Alejandra de la Fuente — February 10, 2014 @ 9:28 AM — Comments (4)

Medical examiners often play an integral role in criminal cases when they are called as an expert witnesses to testify on the behalf of the prosecution. In most cases, these medical examiners’ opinions are trusted and their testimony often heavily influences whether someone is found guilty or acquitted.

The infamous Dr. Steven Hayne of Mississippi has been regarded as an incompetent and unreliable medical examiner by the medical and legal communities for years now. Even though Hayne has not been a medical examiner since 2008, his legacy continues to wreak havoc on the lives of those whom he testified against.

Hayne began working with dentist Michael West, his frequent collaborator, in 1987 when he began performing autopsies in Mississippi. Despite lacking sufficient credentials, Hayne monopolized the autopsies performed in Mississippi, claiming he was completing 1200 to 1500 autopsies a year; working 365 days per year, that’s more than 3 autopsies per day. The National Association of Medical Examiners recommends about 250 autopsies per medical examiner per year.

With Hayne backing up West’s testimonies, and vice versa, the two frequently worked together, resulting in several men being sentenced to life in prison. One of these men was Levon Brooks in 1990. Brooks was convicted of raping and murdering 3-year old Courtney Smith in Brooksville, Miss. This occurred after Hayne found bite marks on the girl during the autopsy and called Michael West to take dental molds of several suspects and compare them to the marks found. Just ten days after the murder, Levon Brooks was identified as the abductor by Courtney Smith’s sister and was found to be the perpetrator through a dental mold test performed by West. Brooks was convicted and sentenced to life in prison in 1992.

Again the two collaborated in a strikingly similar case in Mississippi. In this case, a young girl was abducted, raped, and killed. The police focused their search on a friend of the girl’s sister. This man, Kennedy Brewer, was then tried and convicted thanks to another bite mark examination performed by Hayne and West. Brewer was sentenced to death.

One of the first instances in which Michael West used this dental mark examination was in 1989 with the case of Henry Lee Harrison. West used blue ultraviolet light to reveal bite marks on the body which were previously unseen. Just like Steven Hayne, Michael West’s methods have been criticized by many in the past. West and Hayne found that when the two collaborated using the bite mark examination they were very successful.
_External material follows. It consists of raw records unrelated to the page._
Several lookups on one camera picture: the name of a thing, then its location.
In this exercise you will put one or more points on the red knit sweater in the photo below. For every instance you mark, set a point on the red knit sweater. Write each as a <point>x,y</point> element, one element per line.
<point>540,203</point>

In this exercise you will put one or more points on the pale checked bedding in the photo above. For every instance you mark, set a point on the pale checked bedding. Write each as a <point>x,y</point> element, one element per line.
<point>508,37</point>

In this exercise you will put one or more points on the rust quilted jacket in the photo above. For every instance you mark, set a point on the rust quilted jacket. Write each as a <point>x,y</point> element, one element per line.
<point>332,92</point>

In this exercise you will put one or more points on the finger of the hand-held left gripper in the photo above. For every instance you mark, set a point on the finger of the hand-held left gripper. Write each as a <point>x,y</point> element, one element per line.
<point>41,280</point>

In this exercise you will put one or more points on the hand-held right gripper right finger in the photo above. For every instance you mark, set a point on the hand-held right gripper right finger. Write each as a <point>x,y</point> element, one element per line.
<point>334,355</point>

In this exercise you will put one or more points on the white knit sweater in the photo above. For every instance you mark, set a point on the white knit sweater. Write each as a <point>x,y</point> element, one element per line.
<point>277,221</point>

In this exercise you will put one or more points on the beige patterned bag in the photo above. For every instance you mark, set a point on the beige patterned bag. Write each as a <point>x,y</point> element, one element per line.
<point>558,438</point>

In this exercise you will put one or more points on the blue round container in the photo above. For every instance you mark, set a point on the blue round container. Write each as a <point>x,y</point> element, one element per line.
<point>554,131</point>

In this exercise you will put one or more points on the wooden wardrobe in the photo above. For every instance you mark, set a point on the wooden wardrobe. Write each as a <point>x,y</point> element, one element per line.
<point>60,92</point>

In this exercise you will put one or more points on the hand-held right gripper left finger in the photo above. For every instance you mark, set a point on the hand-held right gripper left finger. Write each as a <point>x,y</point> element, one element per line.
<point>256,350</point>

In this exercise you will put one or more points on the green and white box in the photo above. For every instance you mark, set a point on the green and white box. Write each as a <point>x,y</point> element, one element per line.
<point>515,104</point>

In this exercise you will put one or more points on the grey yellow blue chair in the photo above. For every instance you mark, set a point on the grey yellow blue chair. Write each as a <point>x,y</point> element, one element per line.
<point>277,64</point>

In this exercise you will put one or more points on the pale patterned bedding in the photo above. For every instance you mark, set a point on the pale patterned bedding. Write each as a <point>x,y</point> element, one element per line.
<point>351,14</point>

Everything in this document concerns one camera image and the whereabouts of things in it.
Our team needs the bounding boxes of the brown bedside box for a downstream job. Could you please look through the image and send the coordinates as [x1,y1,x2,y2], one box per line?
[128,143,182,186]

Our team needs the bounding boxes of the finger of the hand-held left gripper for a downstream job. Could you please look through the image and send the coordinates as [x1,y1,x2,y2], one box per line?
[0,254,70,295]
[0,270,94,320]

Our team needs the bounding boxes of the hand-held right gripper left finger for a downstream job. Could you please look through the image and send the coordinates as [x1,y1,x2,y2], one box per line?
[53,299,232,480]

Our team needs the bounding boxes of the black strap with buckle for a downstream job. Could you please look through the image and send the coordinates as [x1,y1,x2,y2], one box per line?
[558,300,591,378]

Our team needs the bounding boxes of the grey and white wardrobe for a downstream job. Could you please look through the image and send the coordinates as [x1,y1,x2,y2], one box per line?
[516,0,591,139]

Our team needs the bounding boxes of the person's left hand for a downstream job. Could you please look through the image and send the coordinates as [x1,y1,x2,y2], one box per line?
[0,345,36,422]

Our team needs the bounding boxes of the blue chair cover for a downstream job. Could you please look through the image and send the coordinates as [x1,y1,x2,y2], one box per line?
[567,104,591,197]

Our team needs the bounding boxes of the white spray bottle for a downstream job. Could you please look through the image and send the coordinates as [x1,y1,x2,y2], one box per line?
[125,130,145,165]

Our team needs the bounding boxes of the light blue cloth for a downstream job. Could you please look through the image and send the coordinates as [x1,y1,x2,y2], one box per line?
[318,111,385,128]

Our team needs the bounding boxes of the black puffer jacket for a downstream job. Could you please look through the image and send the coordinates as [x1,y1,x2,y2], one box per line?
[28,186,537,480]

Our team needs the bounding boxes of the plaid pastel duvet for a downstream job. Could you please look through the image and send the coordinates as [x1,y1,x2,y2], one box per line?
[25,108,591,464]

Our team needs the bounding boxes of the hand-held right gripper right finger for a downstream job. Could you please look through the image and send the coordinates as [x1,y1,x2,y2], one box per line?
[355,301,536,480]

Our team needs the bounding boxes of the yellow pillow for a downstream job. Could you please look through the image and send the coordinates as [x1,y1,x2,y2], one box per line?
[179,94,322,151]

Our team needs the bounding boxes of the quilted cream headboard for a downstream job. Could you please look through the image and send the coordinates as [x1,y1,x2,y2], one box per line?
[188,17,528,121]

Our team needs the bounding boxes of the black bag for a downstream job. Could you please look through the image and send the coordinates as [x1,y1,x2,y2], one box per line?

“He is clearly a sore on the body of forensic science,” says James Starrs, a professor of law and forensic science at George Washington University and publisher of Scientific Sleuthing Review, an industry newsletter. “He is forever going beyond what other scientists are willing or able to say.” – ABA Journal 

In 2001, The Innocence Project was investigating the case of Kennedy Brewer and found DNA evidence that proved he was not the perpetrator. However, authorities initially didn’t find the true criminal and Brewer remained in prison until Albert Johnson, another suspect in both cases, was re-interviewed by law enforcement officials. Johnson admitted to committing the crimes that Brewer and Brooks had been convicted of and the two men were freed in 2008.

Upon this news, Stephen Hayne and Michael West underwent intense scrutiny regarding their practices and methods. Hayne was found to be incompetent and overbearing by his peers and those who he worked with.

 For nearly 20 years, Hayne performed as much as 90 percent of the criminal autopsies in Mississippi, which by his own account could approach 1,800 autopsies per year. Over the last two years, The Huffington Post has reported on several other cases in which Hayne and his frequent collaborator Michael West have given questionable testimony or issued forensics reports that led to a wrongful arrest — most recently in January, with an investigation into the 1997 murder of 39-year-old Kathy Mabry.The Huffington Post

Although the media and the general public contended that Stephen Hayne and his partner were incompetent, Hayne still maintained a large following of supporters in his home state. This is only evident through the fact that he was allowed to continue practicing.

In 2002, Jeffery Havard was convicted of killing his girlfriend’s infant child. Hayne was an expert witness during the case of Mr. Havard, despite his own recent credibility issues. Hayne contended that Havard had sexually abused the child and then subsequently killed the child through violent shaking. Mr. Havard was sentenced to death even though he argued that the child had just slipped from his hands and hit her head.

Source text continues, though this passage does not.